## Task statement
There is a line below that contains "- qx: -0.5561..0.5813". Please reproduce it and all following lines exactly, through the final one.

-- Opening Marker --

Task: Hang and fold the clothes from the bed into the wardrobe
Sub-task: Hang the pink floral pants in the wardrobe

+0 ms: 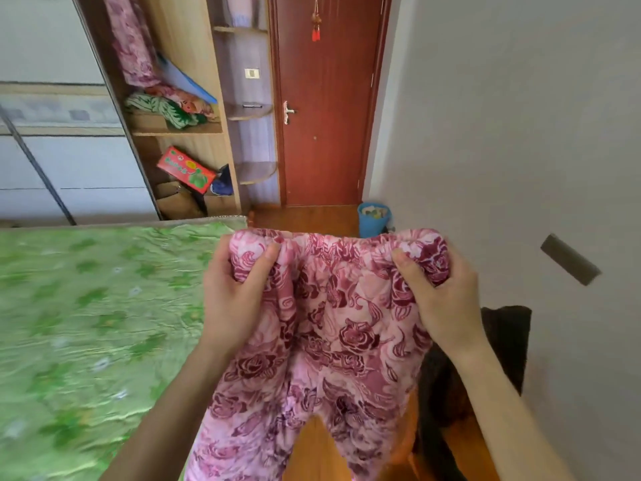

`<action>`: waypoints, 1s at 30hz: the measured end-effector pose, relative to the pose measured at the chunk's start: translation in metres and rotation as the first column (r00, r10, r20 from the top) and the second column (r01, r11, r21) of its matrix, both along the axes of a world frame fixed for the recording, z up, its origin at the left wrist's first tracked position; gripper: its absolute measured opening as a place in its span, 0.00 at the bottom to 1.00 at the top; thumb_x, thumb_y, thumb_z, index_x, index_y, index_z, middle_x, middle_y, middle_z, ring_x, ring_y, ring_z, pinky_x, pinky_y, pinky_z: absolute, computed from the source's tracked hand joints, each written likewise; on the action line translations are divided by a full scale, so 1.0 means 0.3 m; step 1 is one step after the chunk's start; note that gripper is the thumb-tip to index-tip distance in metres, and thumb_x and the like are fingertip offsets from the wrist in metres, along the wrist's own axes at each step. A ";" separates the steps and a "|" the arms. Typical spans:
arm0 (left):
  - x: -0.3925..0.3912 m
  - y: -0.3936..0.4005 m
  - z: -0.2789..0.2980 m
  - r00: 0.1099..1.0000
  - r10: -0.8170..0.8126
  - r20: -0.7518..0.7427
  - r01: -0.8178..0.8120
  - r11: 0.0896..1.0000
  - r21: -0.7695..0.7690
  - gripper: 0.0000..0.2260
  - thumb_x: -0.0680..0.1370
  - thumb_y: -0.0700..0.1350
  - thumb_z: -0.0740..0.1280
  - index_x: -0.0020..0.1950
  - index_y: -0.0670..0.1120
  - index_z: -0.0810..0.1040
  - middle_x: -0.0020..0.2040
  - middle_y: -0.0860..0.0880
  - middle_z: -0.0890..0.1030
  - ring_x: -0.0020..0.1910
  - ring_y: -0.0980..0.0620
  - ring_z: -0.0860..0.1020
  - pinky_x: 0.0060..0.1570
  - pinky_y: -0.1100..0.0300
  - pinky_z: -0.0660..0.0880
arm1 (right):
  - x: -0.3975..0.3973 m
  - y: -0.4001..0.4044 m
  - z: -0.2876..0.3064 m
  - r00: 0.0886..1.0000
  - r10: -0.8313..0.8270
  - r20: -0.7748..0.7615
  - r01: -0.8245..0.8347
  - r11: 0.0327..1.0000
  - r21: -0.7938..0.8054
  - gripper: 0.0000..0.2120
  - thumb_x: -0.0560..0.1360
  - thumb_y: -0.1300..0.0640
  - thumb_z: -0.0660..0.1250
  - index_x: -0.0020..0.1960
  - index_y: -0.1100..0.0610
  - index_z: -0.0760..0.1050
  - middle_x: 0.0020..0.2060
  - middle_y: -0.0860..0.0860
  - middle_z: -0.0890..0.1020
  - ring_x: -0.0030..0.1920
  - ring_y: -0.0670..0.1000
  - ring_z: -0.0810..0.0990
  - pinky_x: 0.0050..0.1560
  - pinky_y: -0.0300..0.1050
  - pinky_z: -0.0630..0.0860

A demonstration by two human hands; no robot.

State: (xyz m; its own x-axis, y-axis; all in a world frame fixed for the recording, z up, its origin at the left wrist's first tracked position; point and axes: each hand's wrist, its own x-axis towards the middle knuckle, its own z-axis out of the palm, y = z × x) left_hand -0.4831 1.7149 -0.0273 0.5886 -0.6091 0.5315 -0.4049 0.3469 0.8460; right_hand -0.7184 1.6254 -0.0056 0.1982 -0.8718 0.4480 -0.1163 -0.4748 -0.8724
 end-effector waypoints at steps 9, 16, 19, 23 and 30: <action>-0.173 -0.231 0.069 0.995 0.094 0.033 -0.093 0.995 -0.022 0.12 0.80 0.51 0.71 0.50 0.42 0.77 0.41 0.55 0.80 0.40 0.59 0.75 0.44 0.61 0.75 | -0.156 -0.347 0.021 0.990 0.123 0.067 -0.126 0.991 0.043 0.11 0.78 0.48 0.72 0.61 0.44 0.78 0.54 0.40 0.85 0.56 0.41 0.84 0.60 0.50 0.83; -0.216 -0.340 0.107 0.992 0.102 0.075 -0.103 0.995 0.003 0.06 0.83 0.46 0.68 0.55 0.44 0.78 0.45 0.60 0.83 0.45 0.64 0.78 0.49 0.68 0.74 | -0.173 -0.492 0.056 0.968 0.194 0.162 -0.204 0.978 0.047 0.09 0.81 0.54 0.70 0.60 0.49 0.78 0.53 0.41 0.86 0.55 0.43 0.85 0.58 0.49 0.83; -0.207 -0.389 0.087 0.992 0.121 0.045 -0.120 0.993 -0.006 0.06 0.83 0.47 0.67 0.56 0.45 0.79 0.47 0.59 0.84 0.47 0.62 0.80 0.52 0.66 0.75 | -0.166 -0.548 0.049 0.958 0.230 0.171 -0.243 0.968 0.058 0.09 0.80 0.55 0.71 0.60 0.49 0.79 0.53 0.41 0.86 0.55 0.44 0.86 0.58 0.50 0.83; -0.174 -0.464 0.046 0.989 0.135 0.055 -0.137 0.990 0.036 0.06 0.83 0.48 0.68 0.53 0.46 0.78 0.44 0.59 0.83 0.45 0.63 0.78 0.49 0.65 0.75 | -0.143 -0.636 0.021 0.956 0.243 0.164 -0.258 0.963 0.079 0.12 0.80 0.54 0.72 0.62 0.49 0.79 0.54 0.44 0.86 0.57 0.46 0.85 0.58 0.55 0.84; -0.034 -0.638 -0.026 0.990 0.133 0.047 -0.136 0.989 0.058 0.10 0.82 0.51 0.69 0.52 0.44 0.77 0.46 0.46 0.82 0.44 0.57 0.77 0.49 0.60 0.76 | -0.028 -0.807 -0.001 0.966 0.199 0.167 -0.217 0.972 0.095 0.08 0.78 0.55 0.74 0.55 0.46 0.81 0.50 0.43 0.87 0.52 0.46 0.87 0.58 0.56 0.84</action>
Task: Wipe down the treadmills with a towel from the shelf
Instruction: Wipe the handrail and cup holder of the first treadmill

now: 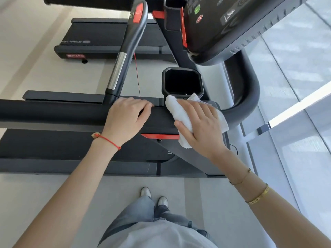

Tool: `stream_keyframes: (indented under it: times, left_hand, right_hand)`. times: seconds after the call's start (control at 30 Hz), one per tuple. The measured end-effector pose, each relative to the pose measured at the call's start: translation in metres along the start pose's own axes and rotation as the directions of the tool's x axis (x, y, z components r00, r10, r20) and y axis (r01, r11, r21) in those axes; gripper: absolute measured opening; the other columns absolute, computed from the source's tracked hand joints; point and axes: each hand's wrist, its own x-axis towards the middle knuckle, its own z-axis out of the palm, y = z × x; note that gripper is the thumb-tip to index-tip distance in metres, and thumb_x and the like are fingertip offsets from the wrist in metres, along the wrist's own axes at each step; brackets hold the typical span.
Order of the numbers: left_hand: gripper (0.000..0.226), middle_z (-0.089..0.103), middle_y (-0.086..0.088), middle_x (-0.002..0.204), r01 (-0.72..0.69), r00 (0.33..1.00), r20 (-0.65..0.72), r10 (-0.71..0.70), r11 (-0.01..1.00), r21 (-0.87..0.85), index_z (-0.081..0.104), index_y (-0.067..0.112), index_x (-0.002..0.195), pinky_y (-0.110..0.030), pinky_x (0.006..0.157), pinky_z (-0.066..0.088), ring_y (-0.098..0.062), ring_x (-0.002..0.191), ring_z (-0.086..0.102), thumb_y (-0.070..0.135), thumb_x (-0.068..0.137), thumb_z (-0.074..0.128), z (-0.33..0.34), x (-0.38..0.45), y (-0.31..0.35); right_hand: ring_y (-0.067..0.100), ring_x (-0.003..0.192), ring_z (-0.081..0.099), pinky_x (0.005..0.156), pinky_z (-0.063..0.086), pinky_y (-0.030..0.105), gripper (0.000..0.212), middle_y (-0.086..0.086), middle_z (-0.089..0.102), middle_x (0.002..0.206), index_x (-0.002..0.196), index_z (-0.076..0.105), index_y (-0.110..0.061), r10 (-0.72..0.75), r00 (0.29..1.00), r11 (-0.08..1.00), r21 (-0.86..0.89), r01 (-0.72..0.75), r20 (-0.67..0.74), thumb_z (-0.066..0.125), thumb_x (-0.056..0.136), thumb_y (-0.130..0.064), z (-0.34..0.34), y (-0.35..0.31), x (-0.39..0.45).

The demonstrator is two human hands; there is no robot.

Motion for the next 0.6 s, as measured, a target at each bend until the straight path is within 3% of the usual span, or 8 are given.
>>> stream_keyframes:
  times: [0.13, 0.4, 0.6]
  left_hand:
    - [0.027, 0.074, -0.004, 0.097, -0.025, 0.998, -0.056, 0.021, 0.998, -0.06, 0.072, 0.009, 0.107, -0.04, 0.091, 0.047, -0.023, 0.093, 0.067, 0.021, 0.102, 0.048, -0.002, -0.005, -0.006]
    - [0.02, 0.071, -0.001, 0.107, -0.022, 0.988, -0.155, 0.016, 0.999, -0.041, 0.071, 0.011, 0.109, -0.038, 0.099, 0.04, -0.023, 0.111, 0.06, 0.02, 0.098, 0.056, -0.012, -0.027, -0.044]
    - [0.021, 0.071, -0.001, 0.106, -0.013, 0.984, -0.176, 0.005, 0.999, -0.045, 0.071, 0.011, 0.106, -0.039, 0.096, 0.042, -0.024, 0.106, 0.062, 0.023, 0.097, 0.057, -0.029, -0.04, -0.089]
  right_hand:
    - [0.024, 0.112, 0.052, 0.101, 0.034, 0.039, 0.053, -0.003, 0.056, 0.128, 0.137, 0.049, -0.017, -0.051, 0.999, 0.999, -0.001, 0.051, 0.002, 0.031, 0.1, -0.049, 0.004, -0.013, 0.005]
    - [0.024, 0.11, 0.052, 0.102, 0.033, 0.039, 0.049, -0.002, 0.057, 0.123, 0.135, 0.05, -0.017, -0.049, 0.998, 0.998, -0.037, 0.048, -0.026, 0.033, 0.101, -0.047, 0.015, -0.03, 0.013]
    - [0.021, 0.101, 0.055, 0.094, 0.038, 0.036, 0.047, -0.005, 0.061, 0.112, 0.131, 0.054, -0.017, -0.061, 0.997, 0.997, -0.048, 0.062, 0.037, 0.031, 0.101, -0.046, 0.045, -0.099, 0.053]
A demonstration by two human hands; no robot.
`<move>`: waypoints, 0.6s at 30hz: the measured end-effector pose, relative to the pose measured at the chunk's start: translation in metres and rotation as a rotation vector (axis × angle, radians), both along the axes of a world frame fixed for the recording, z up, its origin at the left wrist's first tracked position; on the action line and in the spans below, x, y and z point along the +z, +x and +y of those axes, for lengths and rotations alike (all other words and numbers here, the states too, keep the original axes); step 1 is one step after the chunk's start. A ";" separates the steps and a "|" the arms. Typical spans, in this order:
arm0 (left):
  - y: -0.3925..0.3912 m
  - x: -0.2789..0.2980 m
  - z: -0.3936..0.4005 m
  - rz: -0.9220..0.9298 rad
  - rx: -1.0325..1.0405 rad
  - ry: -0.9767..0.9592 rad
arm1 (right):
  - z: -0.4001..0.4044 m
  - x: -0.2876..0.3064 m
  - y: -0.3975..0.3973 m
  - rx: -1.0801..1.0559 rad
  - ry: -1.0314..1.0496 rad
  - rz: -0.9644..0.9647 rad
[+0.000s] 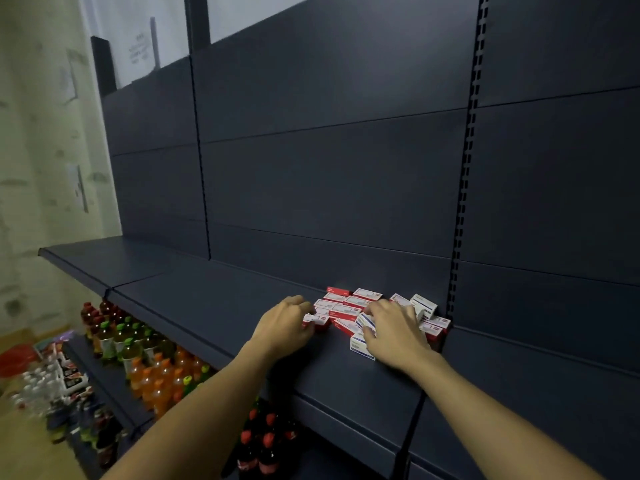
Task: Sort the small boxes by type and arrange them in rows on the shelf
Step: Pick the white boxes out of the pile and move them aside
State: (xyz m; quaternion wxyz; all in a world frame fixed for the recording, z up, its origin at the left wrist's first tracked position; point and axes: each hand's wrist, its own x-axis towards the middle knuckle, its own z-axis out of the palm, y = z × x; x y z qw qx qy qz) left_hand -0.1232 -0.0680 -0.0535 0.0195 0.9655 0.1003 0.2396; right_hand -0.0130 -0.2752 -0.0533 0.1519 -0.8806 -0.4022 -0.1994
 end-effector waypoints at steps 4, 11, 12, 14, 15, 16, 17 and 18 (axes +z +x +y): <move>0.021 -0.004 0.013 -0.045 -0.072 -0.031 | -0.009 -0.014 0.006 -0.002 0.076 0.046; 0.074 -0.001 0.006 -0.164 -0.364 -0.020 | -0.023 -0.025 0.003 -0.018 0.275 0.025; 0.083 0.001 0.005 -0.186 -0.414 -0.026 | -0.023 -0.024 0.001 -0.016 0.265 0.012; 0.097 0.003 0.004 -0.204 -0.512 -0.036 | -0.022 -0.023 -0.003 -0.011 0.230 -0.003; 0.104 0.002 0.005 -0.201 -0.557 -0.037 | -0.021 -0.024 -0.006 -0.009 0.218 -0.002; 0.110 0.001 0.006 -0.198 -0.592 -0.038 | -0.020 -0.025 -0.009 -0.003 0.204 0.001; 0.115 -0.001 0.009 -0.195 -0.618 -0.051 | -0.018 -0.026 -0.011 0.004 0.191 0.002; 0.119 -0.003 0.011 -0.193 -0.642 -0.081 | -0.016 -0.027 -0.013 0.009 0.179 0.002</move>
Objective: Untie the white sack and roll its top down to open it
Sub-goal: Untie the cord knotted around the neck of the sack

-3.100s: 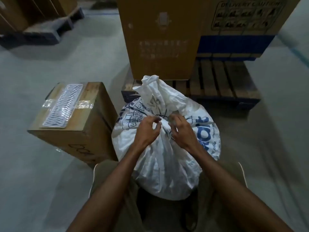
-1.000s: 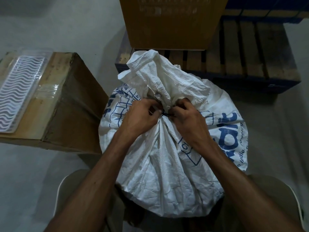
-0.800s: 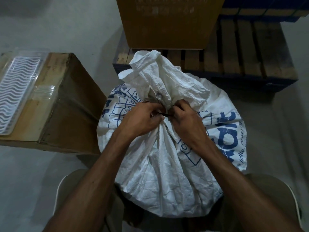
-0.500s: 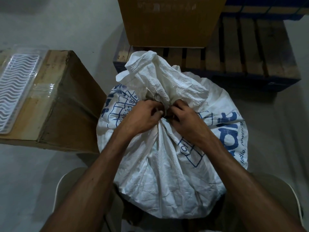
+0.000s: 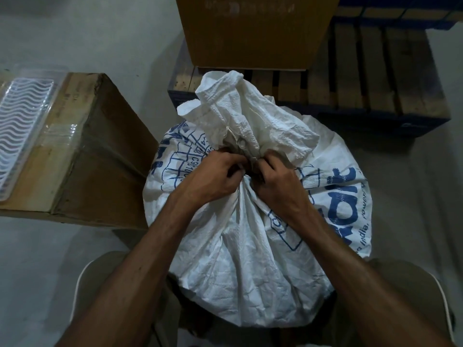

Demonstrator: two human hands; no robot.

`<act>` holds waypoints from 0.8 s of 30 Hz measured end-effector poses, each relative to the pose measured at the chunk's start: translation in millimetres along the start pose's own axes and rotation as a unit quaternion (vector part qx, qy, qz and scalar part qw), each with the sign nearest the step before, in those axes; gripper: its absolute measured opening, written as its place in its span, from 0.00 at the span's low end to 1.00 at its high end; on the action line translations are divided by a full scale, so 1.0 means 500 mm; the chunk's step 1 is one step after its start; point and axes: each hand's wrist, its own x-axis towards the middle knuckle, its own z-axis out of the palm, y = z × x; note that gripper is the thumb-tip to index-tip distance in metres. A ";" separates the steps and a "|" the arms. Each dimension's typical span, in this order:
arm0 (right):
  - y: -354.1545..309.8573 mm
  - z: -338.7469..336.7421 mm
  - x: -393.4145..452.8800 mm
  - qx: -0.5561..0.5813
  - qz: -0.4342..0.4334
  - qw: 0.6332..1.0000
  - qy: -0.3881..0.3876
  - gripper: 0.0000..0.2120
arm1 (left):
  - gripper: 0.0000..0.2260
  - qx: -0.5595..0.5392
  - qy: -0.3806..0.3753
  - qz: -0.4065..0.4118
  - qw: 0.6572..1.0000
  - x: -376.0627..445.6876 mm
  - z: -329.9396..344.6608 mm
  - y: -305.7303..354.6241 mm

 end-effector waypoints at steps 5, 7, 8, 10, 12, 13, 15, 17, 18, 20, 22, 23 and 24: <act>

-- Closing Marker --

## Solved exercise
  - qx: -0.5561..0.5813
  - qz: -0.4342..0.4334
  - qw: 0.6332..1.0000
  - qy: -0.3881..0.3876
  - gripper: 0.0000..0.2120
arm1 (left):
  - gripper: 0.0000..0.2260
  - qx: -0.5595..0.5392
  - qy: -0.3806..0.3753
  - qz: -0.4065..0.4118
  - qw: 0.6572..1.0000
  - x: -376.0627..445.6876 mm
  - z: -329.9396..344.6608 mm
  - y: -305.7303..354.6241 mm

 end-effector waypoints at steps 5, 7, 8, 10, 12, 13, 15, 17, 18, 20, 22, 23 and 24: <act>

No further output is required.